(Saved data entries)
--------------------------------------------------

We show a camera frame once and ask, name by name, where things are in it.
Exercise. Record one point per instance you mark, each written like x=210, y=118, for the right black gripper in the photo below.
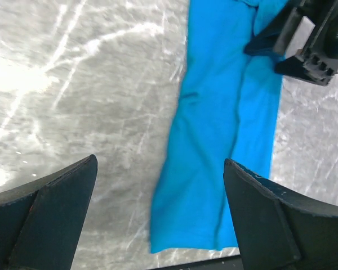
x=311, y=63

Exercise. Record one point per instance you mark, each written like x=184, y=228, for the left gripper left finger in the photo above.
x=41, y=221

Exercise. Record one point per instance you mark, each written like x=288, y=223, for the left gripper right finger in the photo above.
x=278, y=228

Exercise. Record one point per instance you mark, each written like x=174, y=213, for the blue t shirt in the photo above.
x=227, y=109

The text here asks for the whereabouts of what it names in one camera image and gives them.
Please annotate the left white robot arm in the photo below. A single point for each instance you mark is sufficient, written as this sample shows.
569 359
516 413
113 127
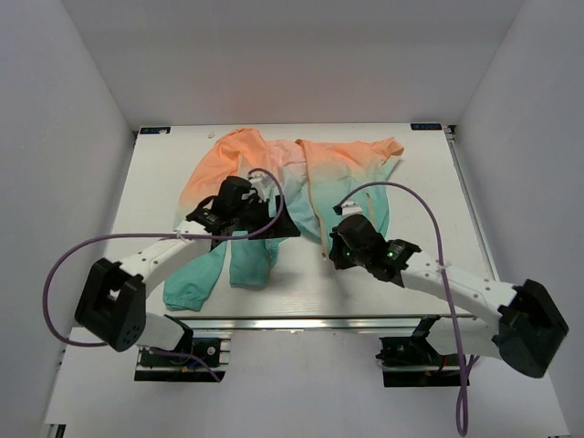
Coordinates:
112 305

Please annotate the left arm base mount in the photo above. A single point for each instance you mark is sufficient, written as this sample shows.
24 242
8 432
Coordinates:
205 361

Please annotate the orange and teal jacket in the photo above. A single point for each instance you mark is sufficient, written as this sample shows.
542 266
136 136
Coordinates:
313 177

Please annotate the left blue corner label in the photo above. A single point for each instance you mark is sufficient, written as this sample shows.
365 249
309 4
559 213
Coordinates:
158 130

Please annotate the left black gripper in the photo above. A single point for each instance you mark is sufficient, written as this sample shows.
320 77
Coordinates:
285 227

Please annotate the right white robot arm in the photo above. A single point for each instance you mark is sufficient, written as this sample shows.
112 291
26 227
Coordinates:
518 324

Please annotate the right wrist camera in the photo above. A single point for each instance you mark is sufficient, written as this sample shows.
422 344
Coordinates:
347 209

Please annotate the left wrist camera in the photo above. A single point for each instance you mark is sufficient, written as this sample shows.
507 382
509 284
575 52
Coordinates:
236 191

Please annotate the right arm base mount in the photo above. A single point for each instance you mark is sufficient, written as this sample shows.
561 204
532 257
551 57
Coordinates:
409 362

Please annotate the right blue corner label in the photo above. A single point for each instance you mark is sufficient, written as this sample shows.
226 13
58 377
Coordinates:
424 126

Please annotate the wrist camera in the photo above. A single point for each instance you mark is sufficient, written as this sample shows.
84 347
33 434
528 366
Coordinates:
347 209
236 191

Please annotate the blue corner label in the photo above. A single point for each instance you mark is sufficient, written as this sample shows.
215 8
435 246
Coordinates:
158 130
424 126

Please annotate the white front panel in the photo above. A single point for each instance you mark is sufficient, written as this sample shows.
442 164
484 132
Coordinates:
277 384

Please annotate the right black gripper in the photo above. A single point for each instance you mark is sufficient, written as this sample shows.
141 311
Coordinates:
335 255

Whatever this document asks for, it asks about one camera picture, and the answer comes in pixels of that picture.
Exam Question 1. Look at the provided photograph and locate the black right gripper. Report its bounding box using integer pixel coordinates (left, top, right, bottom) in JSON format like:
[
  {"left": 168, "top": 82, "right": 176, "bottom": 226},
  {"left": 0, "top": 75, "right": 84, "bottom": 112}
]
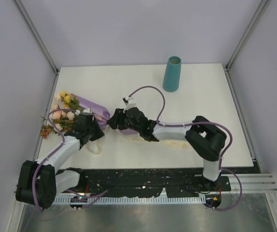
[{"left": 107, "top": 108, "right": 142, "bottom": 133}]

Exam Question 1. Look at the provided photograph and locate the cream printed ribbon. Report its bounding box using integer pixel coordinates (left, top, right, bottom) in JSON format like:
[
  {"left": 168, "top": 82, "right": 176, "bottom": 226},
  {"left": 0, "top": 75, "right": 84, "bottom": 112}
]
[{"left": 86, "top": 136, "right": 192, "bottom": 155}]

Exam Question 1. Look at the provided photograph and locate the purple wrapping paper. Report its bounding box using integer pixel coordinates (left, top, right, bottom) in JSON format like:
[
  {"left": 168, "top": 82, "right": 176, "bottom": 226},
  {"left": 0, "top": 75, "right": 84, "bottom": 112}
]
[{"left": 74, "top": 95, "right": 138, "bottom": 135}]

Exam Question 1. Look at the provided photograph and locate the artificial flower bunch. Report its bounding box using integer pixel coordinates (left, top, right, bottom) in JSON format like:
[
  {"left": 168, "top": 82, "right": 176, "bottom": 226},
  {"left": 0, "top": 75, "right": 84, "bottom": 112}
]
[{"left": 49, "top": 90, "right": 80, "bottom": 133}]

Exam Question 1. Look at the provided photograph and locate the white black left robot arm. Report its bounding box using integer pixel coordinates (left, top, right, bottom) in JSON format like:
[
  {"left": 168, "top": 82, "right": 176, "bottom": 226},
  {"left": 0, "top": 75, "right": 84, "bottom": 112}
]
[{"left": 15, "top": 113, "right": 104, "bottom": 210}]

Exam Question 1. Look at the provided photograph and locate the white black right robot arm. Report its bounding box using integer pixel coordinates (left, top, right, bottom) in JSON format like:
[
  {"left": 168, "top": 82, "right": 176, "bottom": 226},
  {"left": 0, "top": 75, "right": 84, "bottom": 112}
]
[{"left": 107, "top": 107, "right": 227, "bottom": 191}]

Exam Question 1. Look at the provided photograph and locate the teal ceramic vase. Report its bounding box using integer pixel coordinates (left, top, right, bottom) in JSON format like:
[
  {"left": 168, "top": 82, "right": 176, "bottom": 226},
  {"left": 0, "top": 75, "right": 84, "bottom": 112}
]
[{"left": 162, "top": 56, "right": 181, "bottom": 92}]

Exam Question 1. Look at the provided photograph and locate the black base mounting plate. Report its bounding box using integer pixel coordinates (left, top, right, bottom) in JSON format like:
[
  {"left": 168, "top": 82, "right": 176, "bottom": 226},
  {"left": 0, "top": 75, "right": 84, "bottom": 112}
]
[{"left": 63, "top": 168, "right": 231, "bottom": 198}]

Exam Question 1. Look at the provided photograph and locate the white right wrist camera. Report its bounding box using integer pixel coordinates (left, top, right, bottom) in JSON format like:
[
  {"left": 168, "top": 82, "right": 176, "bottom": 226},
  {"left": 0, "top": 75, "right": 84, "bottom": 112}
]
[{"left": 122, "top": 96, "right": 136, "bottom": 110}]

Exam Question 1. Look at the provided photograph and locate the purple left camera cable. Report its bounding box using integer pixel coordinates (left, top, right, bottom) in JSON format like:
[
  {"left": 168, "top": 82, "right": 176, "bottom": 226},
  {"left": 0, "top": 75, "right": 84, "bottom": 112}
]
[{"left": 30, "top": 109, "right": 78, "bottom": 211}]

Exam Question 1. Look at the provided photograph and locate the white slotted cable duct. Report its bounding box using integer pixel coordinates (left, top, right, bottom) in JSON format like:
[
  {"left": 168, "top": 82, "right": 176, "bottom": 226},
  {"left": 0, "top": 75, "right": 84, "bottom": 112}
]
[{"left": 53, "top": 194, "right": 205, "bottom": 205}]

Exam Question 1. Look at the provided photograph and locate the left aluminium frame post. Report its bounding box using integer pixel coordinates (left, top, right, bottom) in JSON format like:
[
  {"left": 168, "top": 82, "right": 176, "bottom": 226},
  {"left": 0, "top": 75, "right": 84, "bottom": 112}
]
[{"left": 14, "top": 0, "right": 60, "bottom": 75}]

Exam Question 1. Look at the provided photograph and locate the aluminium frame post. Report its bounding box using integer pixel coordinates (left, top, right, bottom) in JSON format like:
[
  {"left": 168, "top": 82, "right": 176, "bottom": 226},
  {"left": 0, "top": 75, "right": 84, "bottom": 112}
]
[
  {"left": 14, "top": 0, "right": 60, "bottom": 75},
  {"left": 224, "top": 0, "right": 271, "bottom": 72}
]

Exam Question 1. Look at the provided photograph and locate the right aluminium frame post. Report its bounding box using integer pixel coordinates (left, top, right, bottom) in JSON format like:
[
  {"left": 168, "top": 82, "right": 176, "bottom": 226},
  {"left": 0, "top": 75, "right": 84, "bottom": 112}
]
[{"left": 224, "top": 0, "right": 271, "bottom": 72}]

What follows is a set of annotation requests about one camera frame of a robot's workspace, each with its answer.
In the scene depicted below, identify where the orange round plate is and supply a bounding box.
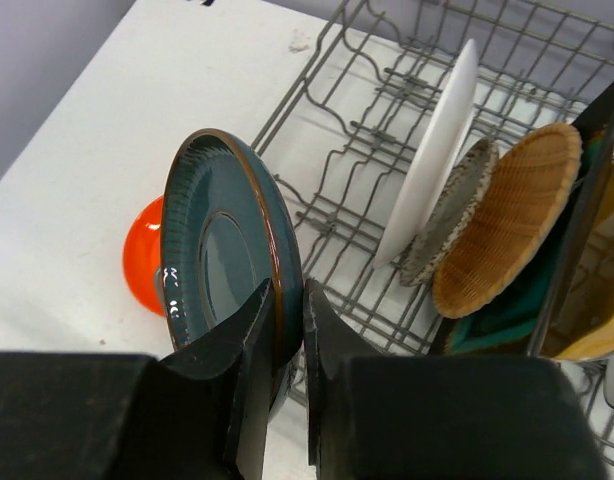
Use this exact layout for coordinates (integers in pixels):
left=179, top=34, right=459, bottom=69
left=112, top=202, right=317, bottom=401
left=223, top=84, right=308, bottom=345
left=122, top=196, right=164, bottom=317

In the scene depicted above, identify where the yellow polka dot plate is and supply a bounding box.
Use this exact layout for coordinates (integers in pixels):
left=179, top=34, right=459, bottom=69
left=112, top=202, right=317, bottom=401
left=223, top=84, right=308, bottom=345
left=541, top=162, right=614, bottom=361

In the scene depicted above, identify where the dark teal round plate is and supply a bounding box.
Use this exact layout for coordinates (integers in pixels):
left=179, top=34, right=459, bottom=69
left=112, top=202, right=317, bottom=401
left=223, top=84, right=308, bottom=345
left=160, top=128, right=304, bottom=415

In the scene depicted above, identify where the green square glazed plate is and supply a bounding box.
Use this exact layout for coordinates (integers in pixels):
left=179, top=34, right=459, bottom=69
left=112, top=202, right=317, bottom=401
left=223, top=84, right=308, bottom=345
left=429, top=81, right=614, bottom=356

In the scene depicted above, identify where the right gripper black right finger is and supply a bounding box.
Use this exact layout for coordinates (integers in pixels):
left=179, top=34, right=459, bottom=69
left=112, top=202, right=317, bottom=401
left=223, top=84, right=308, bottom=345
left=303, top=280, right=607, bottom=479

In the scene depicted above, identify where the speckled beige oval plate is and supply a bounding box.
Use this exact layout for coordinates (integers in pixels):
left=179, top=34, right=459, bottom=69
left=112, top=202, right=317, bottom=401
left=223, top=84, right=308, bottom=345
left=399, top=138, right=499, bottom=287

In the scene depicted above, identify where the white plate striped rim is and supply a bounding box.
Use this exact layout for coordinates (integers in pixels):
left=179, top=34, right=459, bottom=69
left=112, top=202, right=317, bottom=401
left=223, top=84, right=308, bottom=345
left=373, top=39, right=478, bottom=268

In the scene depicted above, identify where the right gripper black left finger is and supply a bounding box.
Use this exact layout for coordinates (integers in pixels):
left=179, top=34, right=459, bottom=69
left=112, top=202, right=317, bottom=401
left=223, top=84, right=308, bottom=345
left=0, top=281, right=275, bottom=479

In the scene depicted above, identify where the grey wire dish rack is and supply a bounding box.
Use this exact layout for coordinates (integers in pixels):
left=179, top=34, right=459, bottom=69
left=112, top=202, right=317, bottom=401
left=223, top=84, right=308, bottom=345
left=249, top=0, right=614, bottom=464

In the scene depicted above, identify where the woven bamboo round plate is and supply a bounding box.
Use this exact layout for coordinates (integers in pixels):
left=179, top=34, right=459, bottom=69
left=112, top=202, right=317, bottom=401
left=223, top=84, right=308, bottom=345
left=432, top=122, right=582, bottom=319

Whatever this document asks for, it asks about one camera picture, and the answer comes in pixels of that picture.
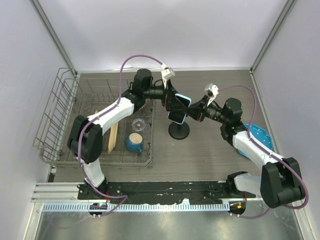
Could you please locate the grey wire dish rack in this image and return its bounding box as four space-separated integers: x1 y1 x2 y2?
32 67 156 170

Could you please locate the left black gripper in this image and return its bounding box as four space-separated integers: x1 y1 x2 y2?
143 79 186 112

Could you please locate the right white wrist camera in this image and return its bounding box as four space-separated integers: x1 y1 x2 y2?
204 83 219 106

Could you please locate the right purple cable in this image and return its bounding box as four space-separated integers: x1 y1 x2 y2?
217 84 310 221

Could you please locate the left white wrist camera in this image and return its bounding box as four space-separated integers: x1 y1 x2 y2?
161 63 175 89

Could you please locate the blue mug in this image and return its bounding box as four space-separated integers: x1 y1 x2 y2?
124 132 144 155

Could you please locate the clear glass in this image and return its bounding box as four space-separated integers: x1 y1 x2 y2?
131 118 150 135

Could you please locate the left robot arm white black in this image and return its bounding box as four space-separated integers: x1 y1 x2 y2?
67 67 192 200

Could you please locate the purple cable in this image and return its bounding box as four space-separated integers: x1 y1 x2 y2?
217 84 310 221
77 54 169 217

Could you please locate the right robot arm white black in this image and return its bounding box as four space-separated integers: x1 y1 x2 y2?
183 97 309 209

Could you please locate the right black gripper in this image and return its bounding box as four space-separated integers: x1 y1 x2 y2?
184 94 229 125

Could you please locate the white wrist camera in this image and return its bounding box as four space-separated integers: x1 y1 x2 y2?
161 63 175 89
204 83 219 106

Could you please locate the blue polka dot plate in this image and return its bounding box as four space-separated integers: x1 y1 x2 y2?
232 123 274 165

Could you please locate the white slotted cable duct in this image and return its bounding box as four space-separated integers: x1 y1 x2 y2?
42 201 230 213

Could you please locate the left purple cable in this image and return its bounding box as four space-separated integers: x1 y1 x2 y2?
77 54 169 217

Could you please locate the phone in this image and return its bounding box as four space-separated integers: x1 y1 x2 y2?
167 93 192 125

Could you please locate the black phone stand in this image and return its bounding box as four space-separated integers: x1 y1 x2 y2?
168 111 190 140

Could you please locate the right beige plate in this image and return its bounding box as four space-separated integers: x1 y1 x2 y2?
107 123 118 153

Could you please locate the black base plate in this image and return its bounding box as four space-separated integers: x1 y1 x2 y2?
77 180 257 205

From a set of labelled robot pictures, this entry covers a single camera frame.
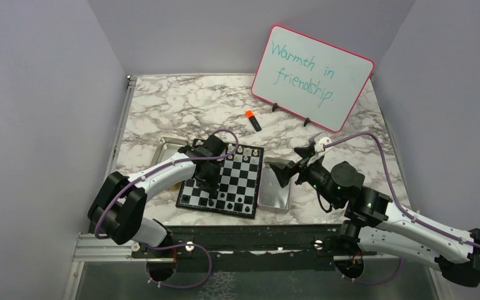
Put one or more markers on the black white chess board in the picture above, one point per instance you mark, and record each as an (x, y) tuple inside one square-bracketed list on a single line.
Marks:
[(237, 179)]

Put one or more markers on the black mounting base rail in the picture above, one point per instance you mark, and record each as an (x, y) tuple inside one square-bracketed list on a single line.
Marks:
[(251, 248)]

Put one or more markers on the gold tin box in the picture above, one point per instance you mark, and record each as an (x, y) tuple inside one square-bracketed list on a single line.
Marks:
[(166, 148)]

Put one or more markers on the silver tin lid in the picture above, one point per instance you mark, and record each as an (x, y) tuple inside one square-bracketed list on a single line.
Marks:
[(272, 197)]

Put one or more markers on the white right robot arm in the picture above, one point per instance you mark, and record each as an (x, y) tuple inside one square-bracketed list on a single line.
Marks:
[(374, 223)]

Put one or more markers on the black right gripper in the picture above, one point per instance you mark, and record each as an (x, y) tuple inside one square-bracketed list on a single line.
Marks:
[(285, 173)]

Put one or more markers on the pink framed whiteboard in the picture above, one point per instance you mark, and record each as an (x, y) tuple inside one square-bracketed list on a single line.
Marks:
[(309, 78)]

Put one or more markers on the orange black highlighter marker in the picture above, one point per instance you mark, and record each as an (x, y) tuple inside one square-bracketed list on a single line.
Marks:
[(252, 119)]

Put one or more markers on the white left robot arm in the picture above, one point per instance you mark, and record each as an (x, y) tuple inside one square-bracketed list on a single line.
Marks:
[(117, 211)]

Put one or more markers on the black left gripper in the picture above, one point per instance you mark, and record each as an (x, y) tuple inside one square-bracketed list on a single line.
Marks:
[(212, 187)]

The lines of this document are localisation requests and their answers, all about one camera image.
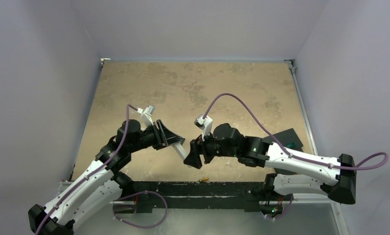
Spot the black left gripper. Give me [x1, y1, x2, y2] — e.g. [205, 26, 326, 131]
[128, 119, 182, 153]

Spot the white air conditioner remote control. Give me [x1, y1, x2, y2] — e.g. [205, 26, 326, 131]
[172, 143, 187, 161]

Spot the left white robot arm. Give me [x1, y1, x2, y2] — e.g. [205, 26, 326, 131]
[28, 119, 184, 235]

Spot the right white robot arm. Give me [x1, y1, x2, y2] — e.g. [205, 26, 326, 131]
[184, 123, 357, 205]

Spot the gold battery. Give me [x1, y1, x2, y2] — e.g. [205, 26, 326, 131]
[198, 177, 209, 182]

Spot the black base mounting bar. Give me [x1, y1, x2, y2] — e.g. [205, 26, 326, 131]
[122, 181, 268, 212]

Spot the black foam pad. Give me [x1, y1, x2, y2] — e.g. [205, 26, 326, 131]
[265, 128, 304, 175]

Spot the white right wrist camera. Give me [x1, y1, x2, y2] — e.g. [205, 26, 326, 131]
[194, 115, 213, 141]

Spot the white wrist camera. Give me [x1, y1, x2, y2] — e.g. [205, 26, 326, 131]
[194, 115, 213, 141]
[137, 105, 156, 127]

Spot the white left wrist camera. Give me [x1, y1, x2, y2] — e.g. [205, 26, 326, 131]
[137, 105, 156, 127]

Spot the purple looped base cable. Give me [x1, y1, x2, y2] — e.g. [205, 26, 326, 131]
[112, 190, 168, 230]

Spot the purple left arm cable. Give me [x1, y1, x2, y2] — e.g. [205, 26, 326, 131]
[34, 104, 140, 235]

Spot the green handled screwdriver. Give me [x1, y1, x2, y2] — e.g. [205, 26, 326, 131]
[286, 142, 296, 148]

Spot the aluminium frame rail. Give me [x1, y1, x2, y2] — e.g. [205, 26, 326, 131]
[284, 59, 318, 155]

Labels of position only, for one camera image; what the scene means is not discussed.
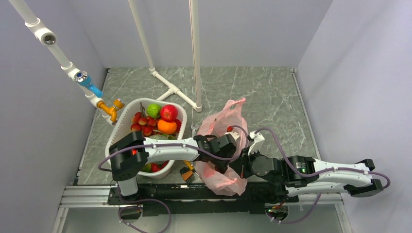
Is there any pink plastic bag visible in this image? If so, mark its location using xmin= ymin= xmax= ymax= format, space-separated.
xmin=195 ymin=98 xmax=248 ymax=196

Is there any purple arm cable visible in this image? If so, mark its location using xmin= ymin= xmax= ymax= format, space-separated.
xmin=254 ymin=127 xmax=391 ymax=226
xmin=97 ymin=124 xmax=250 ymax=173

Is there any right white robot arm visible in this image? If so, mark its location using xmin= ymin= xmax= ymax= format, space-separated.
xmin=229 ymin=129 xmax=388 ymax=201

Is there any white PVC pipe frame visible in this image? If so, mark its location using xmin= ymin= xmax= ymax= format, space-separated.
xmin=128 ymin=0 xmax=203 ymax=112

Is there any white plastic basket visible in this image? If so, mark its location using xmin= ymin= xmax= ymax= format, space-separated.
xmin=105 ymin=98 xmax=187 ymax=179

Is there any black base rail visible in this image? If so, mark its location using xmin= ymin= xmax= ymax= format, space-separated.
xmin=107 ymin=182 xmax=298 ymax=216

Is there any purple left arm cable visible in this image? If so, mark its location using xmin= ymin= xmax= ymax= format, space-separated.
xmin=97 ymin=124 xmax=250 ymax=173

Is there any red fake fruit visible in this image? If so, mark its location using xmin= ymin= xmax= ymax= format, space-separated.
xmin=160 ymin=104 xmax=178 ymax=122

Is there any silver wrench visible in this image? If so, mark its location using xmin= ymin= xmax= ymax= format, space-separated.
xmin=190 ymin=123 xmax=199 ymax=137

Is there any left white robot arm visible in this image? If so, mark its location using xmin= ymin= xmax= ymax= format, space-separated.
xmin=108 ymin=132 xmax=241 ymax=204

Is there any orange fake fruit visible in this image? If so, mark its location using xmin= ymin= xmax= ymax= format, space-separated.
xmin=157 ymin=120 xmax=177 ymax=134

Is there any white pipe with faucet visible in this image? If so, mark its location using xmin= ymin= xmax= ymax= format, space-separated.
xmin=9 ymin=0 xmax=124 ymax=125

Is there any green netted melon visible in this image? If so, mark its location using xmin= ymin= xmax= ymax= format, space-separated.
xmin=149 ymin=134 xmax=176 ymax=140

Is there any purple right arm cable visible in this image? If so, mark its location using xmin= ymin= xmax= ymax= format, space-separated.
xmin=254 ymin=127 xmax=391 ymax=226

--------------------------------------------------

Return, from the data above, each line in which the string "requests" appears.

What follows is a set of annotation requests about one camera frame of a robot's workspace, each with its answer.
The lines of this document are localisation requests and their answers, all about one camera image.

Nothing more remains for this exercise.